▶ [Activity]: Omit the images, then output each of the records below exactly.

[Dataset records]
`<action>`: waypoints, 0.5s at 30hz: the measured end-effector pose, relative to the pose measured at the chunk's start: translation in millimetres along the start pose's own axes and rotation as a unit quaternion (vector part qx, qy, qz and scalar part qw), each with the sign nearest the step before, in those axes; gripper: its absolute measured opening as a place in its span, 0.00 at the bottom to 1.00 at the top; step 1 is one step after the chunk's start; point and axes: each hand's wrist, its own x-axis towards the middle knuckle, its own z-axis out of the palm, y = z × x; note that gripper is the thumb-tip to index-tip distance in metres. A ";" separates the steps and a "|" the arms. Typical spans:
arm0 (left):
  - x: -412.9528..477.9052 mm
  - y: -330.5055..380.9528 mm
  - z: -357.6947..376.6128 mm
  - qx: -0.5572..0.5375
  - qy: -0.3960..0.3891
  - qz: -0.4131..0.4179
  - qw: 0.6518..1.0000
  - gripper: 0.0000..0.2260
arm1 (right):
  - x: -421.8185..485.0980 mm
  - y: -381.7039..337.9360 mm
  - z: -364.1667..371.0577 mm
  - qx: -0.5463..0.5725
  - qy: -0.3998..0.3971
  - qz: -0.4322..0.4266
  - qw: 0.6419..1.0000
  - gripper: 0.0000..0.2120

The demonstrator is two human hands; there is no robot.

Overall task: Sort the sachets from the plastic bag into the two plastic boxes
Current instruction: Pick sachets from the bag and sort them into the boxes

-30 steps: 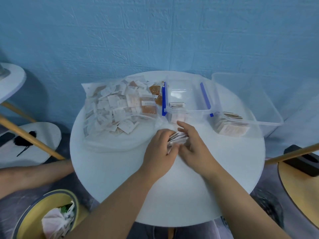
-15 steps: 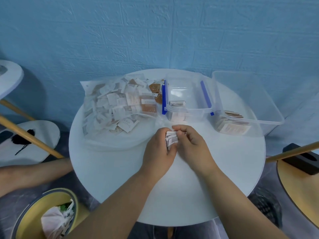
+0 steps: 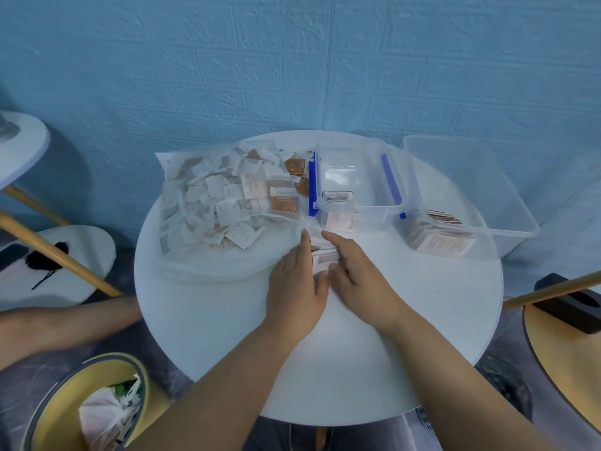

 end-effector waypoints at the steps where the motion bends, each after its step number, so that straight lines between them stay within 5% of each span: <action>1: -1.0 0.5 -1.5 -0.027 0.013 0.000 1.000 0.29 | 1.0 1.1 -3.0 -0.020 0.001 -0.011 1.000 0.23; 6: -4.4 3.5 -5.1 -0.133 0.085 -0.011 0.987 0.19 | 1.1 0.6 -10.6 -0.065 0.017 -0.067 0.995 0.21; 15: -0.6 1.2 4.3 0.048 0.065 0.044 0.996 0.15 | -6.6 13.6 -4.3 -0.078 0.002 -0.047 0.996 0.25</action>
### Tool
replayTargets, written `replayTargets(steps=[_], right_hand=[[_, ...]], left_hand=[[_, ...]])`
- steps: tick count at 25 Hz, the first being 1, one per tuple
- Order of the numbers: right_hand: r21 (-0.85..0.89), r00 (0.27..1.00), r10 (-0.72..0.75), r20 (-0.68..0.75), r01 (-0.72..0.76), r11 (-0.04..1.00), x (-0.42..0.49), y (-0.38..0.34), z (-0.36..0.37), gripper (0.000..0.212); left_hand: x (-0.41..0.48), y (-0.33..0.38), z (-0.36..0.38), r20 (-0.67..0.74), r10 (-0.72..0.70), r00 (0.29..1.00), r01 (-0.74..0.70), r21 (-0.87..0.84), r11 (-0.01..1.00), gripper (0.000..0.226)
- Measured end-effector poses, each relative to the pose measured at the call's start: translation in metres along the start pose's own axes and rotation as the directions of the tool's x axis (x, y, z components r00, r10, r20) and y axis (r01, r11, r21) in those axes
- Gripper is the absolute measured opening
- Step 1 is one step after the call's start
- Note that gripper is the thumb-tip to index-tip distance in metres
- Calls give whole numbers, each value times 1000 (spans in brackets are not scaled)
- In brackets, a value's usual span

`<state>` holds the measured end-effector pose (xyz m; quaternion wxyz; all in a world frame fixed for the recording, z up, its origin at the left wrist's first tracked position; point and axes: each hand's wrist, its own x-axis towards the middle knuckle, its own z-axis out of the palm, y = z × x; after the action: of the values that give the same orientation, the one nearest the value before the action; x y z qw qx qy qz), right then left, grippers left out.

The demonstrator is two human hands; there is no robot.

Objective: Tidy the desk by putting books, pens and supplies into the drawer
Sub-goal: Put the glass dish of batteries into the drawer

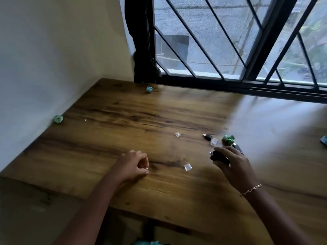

▶ [Exercise solution]:
`<action>`: waypoints, 0.5s at 30hz: the measured end-effector pose, relative to the pose measured at the chunk's start: translation in millimetres along the start pose's own axes and rotation as a unit quaternion (vector part qx, qy, qz and scalar part qw), each with the sign nearest the step before, in those axes; gripper: its absolute measured opening as a place in its span, 0.00 at the bottom to 1.00 at the top; step 1 is one step after the chunk's start; point and axes: each hand's wrist, its own x-axis towards the middle knuckle, its own z-axis out of the palm, y = z × x; note that gripper is the thumb-tip to index-tip distance in metres. A ";" separates the steps and a "|" the arms. Typical spans:
arm0 (left):
  - x: -412.9528..477.9052 mm
  - y: -330.5055..380.9528 mm
  - z: -357.6947..376.6128 mm
  - qx: -0.5572..0.5375
  - qy: -0.3960..0.3891
  - qz: -0.4131..0.4179
  - qw: 0.6518..1.0000
  - gripper: 0.0000..0.2260
arm1 (right):
  - x: -421.8185..485.0980 mm
  - y: -381.7039..337.9360 mm
  - z: -364.1667..371.0577 mm
  - qx: -0.5463..0.5725
  - qy: -0.3998..0.3971
  - qz: -0.4322..0.4266
  - qw: 0.6419..1.0000
  - gripper: 0.0000..0.2120

The demonstrator is two human hands; there is no robot.

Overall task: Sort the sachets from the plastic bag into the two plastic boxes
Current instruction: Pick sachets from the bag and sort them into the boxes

-30 steps: 
-15 steps: 
+0 steps: 

 end-effector waypoints at the steps where the motion bends, each after its step number, so that straight lines between them stay within 5% of each span: <action>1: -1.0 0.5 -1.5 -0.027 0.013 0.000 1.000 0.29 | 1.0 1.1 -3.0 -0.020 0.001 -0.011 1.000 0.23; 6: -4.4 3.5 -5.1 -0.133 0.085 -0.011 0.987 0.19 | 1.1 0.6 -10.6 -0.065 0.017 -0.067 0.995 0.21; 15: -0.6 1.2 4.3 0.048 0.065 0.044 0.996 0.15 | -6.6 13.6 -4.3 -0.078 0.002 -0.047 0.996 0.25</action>
### Tool
replayTargets, written `replayTargets(steps=[_], right_hand=[[_, ...]], left_hand=[[_, ...]])`
- steps: tick count at 25 Hz, the first being 1, one per tuple
- Order of the numbers: right_hand: r21 (-0.85..0.89), r00 (0.27..1.00), r10 (-0.72..0.75), r20 (-0.68..0.75), r01 (-0.72..0.76), r11 (-0.04..1.00), x (-0.42..0.49), y (-0.38..0.34), z (-0.36..0.37), gripper (0.000..0.212); left_hand: x (-0.41..0.48), y (-0.33..0.38), z (-0.36..0.38), r20 (-0.67..0.74), r10 (-0.72..0.70), r00 (0.29..1.00), r01 (-0.74..0.70), r21 (-0.87..0.84), r11 (-0.01..1.00), gripper (0.000..0.226)
- Measured end-effector poses, each relative to the pose measured at the call's start: translation in metres along the start pose's own axes and rotation as the directions of the tool's x axis (x, y, z components r00, r10, r20) and y axis (r01, r11, r21) in those axes
- Gripper is the absolute measured opening
- Step 1 is one step after the call's start
- Note that gripper is the thumb-tip to index-tip distance in metres
- Calls give whole numbers, each value times 1000 (spans in brackets are not scaled)
- In brackets, a value's usual span

`<state>` holds the measured end-effector pose (xyz m; quaternion wxyz; all in a world frame fixed for the recording, z up, its origin at the left wrist's first tracked position; point and axes: each hand's wrist, its own x-axis towards the middle knuckle, its own z-axis out of the palm, y = z × x; after the action: of the values that give the same orientation, the one nearest the value before the action; x y z qw qx qy qz), right then left, grippers left out.

The demonstrator is two human hands; there is no robot.

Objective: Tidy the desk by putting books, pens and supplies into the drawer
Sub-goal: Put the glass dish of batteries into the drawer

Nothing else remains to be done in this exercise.